Personal information
- Full name: Charlotte Layne Grant
- Date of birth: 20 September 2001 (age 24)
- Place of birth: Adelaide, South Australia, Australia
- Height: 1.65 m (5 ft 5 in)
- Positions: Full-back; winger;

Team information
- Current team: Malmö
- Number: 3

Youth career
- Cumberland United

Senior career*
- Years: Team / Apps / (Gls)
- 2018–2021: Adelaide United / 34 / (0)
- 2021–2022: Rosengård / 18 / (1)
- 2022: → Vittsjö (loan) / 10 / (0)
- 2023: Vittsjö / 23 / (2)
- 2024–2026: Tottenham Hotspur / 23 / (0)
- 2026–: Malmö / 4 / (1)

International career^{‡}
- 2019: Australia U20 / 6 / (0)
- 2022–: Australia U23 / 4 / (0)
- 2021–: Australia / 39 / (2)

= Charli Grant =

Australian soccer player (born 2001)

Charlotte Layne Grant (born 20 September 2001) is an Australian professional soccer player who plays as a defender for Damallsvenskan club Malmö FF the Australia national team.

==Club career==

In October 2018, Grant signed for Adelaide United along with United States international, Amber Brooks. She made her Adelaide debut on 18 November 2018, being replaced by Fanndís Friðriksdóttir in a 1–0 win over Brisbane Roar.

In April 2021, Grant went overseas, joining Swedish Damallsvenskan club Rosengård.

In August 2022, Grant went on loan to fellow Swedish club Vittsjö before permanently moving to the club in January 2023. On 15 November 2023, Grant announced she would be departing the club.

In January 2024 after the expiration of her contract she joined Tottenham Hotspur on a contract until 2026. On 14 January she made her debut for the club in the 3–2 FA Cup victory over Sheffield United, playing the entire match. She departed from Tottenham upon the expiration of her contract in the summer of 2026.

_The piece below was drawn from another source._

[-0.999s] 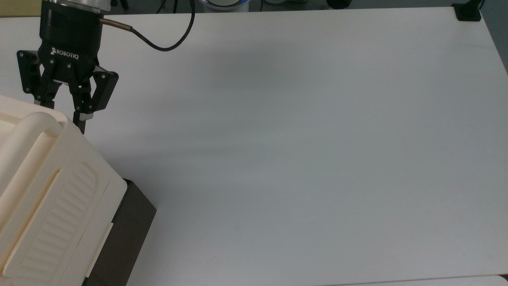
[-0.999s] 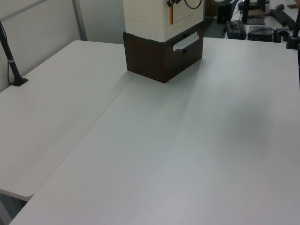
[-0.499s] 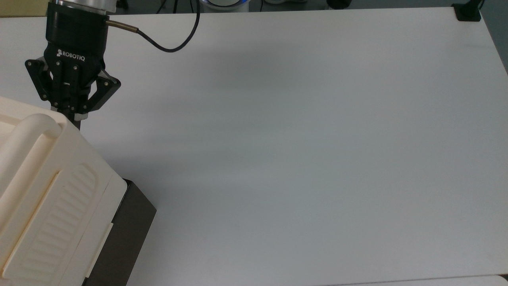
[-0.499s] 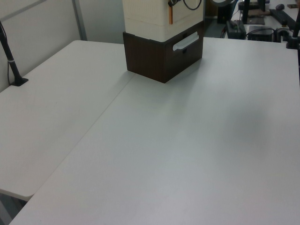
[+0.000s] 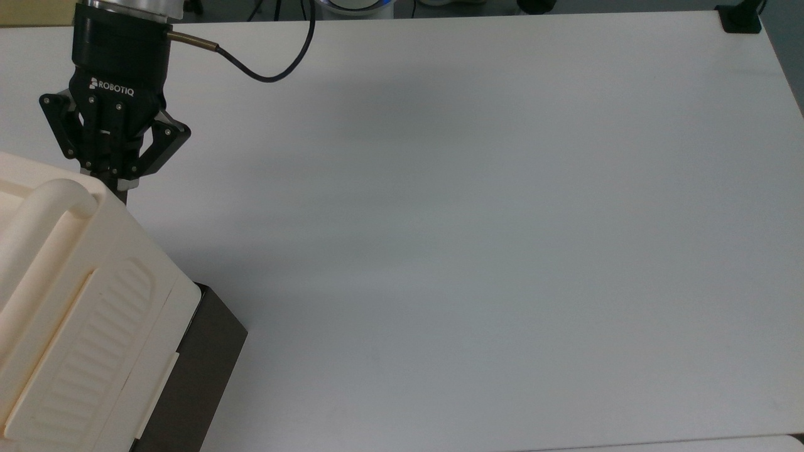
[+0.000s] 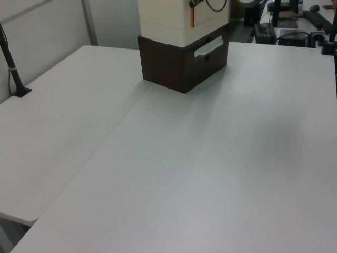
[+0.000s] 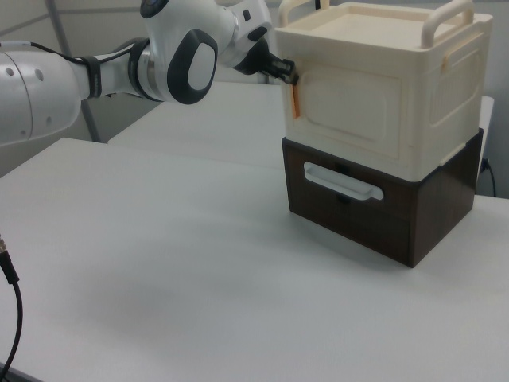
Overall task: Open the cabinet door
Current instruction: 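Close the gripper on the orange handle strip of the door, then pull the door edge outward, swinging the door open on its hinge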
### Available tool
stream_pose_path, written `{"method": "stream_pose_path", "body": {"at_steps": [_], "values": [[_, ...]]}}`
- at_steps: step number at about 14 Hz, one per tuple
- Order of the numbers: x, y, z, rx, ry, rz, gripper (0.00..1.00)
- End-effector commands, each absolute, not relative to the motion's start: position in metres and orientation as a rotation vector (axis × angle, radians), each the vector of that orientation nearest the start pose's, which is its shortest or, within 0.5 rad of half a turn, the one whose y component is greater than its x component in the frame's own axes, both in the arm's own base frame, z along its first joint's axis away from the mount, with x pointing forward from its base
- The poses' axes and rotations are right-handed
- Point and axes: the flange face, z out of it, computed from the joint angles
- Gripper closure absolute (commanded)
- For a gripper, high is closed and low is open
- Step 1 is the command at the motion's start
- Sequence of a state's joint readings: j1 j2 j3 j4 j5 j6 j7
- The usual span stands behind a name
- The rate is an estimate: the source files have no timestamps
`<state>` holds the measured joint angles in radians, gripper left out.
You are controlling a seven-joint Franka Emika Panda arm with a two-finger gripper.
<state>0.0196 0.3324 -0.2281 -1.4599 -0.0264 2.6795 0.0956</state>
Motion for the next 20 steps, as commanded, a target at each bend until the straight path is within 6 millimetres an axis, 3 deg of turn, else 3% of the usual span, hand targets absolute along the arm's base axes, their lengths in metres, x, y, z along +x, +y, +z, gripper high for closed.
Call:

On 13 July 2026, Grant returned to the Damallsvenskan, signing for Malmö on a contract until 2029.

==International career==
In September 2021, Grant made her debut for the Australian senior team in a friendly against the Republic of Ireland.

Grant was a member of the Matildas Tokyo 2020 Olympics squad. The Matildas qualified for the quarter-finals and beat Great Britain before being eliminated in the semi-final with Sweden. In the playoff for the bronze medal they were beaten by the USA.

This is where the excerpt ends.